======== Given data ========

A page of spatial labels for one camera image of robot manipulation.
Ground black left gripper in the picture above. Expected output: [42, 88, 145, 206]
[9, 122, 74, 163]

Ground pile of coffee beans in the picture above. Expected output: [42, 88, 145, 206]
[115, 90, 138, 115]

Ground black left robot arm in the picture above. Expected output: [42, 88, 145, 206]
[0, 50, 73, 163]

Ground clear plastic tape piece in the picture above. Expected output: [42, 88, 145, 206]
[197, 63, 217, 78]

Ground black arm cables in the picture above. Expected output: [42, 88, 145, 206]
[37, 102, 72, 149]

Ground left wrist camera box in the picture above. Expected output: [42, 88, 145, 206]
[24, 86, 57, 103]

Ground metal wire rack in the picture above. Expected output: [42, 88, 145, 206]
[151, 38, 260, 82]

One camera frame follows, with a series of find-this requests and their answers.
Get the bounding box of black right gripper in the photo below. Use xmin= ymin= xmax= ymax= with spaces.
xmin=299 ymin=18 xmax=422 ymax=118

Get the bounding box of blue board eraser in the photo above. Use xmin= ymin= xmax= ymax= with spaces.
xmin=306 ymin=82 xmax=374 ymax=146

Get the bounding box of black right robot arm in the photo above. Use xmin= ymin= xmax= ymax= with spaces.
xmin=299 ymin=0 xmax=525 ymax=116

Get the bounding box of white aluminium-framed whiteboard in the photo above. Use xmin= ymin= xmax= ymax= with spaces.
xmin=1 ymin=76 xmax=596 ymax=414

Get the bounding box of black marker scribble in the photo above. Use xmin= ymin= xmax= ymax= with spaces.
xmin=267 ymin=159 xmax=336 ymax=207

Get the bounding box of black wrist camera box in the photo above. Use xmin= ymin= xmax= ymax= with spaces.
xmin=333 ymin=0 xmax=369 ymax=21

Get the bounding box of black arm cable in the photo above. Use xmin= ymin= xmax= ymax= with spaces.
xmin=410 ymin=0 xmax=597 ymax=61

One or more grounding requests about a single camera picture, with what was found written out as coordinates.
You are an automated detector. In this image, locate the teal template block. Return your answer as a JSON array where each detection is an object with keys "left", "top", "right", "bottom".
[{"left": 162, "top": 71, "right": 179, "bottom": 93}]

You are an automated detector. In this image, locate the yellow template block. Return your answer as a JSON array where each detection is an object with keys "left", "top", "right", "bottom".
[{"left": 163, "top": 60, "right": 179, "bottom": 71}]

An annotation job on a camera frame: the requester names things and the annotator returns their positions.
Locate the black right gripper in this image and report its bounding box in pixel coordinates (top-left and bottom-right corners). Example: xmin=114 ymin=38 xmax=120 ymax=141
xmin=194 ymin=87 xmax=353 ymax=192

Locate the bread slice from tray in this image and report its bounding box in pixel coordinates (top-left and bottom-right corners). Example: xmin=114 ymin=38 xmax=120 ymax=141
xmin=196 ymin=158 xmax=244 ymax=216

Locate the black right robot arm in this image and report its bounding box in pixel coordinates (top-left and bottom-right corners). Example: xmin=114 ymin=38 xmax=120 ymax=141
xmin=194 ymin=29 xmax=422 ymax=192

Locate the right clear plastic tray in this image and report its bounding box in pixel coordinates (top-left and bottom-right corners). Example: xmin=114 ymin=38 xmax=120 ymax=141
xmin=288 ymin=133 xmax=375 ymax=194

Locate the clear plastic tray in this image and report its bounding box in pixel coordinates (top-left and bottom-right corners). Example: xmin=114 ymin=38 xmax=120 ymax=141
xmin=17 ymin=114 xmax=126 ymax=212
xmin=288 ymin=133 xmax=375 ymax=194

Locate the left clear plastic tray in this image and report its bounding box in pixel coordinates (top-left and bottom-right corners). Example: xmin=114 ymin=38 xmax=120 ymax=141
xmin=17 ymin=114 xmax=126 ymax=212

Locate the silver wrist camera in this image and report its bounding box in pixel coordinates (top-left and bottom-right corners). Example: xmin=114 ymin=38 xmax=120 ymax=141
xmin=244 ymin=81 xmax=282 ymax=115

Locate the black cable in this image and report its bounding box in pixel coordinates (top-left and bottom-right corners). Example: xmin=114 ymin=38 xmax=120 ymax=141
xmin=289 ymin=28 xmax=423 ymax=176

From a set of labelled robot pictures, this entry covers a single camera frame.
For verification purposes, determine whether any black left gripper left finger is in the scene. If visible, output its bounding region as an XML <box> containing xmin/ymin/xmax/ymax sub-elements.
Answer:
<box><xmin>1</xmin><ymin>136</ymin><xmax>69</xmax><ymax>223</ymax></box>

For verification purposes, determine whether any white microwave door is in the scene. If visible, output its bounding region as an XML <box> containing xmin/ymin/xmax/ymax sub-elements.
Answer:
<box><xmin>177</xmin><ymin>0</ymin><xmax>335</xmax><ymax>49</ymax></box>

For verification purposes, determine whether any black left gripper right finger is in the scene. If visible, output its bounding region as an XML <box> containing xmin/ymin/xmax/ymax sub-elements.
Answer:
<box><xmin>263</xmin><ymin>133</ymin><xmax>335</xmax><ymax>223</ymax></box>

========
======== Given data ========

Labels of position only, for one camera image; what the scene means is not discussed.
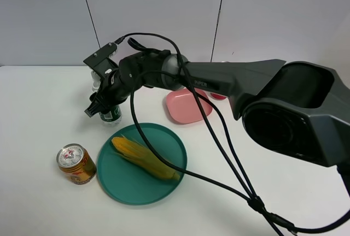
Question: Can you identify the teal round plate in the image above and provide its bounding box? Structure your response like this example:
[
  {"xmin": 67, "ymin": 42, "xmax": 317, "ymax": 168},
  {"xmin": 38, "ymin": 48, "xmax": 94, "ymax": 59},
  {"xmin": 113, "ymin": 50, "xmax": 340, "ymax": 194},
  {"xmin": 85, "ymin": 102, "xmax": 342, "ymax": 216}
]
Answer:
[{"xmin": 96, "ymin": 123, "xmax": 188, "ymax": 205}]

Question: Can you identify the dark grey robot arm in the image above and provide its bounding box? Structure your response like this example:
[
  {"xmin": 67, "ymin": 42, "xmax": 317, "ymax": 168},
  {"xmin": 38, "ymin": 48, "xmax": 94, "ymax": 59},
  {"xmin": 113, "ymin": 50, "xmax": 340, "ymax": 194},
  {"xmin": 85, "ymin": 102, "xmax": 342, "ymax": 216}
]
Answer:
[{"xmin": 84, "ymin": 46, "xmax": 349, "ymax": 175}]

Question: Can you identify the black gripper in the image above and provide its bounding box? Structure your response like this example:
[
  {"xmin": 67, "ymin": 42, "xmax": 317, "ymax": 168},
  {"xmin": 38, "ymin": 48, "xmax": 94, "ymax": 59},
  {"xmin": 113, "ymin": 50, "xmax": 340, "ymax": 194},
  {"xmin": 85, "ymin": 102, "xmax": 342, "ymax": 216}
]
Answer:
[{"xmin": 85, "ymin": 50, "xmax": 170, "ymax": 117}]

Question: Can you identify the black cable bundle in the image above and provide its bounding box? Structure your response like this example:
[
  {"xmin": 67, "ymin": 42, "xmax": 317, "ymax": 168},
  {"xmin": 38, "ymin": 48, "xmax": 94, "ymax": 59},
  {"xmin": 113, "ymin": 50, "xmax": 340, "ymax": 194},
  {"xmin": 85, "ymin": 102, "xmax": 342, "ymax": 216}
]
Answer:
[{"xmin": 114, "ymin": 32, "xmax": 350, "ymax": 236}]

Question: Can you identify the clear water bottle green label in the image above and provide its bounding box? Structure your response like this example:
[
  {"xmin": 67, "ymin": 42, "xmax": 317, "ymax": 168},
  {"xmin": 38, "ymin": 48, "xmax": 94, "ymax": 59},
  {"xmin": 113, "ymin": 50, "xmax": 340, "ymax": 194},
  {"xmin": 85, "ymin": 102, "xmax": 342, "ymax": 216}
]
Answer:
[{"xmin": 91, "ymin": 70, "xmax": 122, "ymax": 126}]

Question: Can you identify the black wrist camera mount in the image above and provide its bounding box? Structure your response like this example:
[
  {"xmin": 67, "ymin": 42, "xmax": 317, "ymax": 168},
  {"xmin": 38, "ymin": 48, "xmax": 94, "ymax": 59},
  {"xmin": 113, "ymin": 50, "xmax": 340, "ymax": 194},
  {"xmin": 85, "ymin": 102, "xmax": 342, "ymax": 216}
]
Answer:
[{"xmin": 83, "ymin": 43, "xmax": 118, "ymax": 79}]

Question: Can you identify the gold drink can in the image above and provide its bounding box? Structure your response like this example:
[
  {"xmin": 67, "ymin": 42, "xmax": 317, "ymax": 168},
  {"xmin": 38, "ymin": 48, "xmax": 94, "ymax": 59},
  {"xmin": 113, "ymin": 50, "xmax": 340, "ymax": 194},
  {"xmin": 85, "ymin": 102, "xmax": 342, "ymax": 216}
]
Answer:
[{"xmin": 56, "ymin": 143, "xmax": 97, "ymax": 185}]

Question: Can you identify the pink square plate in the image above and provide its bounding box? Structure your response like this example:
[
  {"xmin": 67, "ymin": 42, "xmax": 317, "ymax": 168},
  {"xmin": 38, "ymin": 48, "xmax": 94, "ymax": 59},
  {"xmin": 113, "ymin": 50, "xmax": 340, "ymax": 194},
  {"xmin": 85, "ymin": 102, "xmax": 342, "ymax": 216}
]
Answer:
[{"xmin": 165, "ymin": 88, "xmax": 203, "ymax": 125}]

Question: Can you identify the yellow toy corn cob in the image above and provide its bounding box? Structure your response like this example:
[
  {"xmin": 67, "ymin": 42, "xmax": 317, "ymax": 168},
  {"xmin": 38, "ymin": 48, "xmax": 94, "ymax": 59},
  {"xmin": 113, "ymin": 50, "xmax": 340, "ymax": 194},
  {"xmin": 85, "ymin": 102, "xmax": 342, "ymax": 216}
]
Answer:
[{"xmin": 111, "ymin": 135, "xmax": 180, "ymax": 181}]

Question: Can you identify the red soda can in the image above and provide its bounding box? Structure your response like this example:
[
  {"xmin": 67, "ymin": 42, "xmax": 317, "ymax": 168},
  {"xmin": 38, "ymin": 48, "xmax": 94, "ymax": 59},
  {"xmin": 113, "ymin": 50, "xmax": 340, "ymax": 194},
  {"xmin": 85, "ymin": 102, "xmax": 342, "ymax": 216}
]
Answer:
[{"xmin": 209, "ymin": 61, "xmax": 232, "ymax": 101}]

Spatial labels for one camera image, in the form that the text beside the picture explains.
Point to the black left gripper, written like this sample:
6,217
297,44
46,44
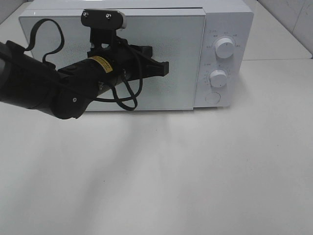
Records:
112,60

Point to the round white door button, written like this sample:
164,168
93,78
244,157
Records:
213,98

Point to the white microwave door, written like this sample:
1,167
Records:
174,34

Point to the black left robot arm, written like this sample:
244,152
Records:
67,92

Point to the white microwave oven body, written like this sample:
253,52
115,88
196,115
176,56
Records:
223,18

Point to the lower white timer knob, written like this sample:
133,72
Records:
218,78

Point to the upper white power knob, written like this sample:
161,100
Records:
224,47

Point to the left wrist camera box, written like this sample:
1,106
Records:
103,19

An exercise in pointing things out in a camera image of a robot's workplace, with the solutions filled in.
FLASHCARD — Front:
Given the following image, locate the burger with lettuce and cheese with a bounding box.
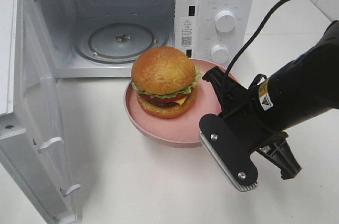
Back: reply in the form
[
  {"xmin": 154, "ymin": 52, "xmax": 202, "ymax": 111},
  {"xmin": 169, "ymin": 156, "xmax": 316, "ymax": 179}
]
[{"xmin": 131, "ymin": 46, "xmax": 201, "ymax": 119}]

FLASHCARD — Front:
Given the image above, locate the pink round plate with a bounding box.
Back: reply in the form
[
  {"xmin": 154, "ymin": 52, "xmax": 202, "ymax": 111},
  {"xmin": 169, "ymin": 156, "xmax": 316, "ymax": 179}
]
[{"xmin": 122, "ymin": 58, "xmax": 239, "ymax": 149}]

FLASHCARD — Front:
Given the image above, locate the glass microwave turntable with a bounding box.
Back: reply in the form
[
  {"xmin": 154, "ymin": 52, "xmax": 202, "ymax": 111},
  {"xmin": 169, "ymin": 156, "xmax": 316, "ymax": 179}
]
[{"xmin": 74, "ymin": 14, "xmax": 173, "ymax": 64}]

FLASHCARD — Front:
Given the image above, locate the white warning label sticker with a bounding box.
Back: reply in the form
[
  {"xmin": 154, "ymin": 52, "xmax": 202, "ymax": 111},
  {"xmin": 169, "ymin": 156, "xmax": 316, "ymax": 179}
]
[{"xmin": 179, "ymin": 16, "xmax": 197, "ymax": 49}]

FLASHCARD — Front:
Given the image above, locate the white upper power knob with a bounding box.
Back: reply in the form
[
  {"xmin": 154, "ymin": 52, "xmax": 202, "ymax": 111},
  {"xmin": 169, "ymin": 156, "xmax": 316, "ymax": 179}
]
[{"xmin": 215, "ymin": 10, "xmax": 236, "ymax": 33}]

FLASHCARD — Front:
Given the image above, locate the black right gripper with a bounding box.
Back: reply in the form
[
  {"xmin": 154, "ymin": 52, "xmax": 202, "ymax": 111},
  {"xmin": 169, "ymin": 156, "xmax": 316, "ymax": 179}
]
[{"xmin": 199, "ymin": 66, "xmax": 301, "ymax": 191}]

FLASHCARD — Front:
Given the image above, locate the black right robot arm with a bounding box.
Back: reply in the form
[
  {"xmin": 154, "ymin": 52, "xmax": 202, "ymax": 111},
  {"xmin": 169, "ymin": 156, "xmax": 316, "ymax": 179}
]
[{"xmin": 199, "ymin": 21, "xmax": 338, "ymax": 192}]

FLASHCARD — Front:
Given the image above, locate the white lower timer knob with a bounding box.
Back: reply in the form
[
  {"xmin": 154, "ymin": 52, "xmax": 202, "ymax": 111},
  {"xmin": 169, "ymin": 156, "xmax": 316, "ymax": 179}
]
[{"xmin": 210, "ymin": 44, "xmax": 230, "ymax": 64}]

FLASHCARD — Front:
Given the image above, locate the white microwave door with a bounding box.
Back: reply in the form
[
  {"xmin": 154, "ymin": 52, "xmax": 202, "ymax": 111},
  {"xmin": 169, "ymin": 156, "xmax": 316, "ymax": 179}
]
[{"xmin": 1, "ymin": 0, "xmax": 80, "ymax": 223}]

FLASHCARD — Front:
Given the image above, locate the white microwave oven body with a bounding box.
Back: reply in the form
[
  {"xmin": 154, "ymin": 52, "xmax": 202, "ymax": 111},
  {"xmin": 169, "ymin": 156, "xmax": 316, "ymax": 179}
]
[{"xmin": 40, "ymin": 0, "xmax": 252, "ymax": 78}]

========

→ Task requirements
If a line in the records contains the word "purposes", copy it out.

→ Response area
For verification purposes, determine whether any black left gripper left finger is in the scene. If visible, output its bounding region as an XML <box> containing xmin/ymin/xmax/ymax sub-elements.
For verification purposes, determine whether any white microwave door is in the scene. If visible, output its bounding region as an XML <box> containing xmin/ymin/xmax/ymax sub-elements.
For verification purposes, determine whether any black left gripper right finger is in the scene. If visible, output its bounding region as an XML <box> containing xmin/ymin/xmax/ymax sub-elements.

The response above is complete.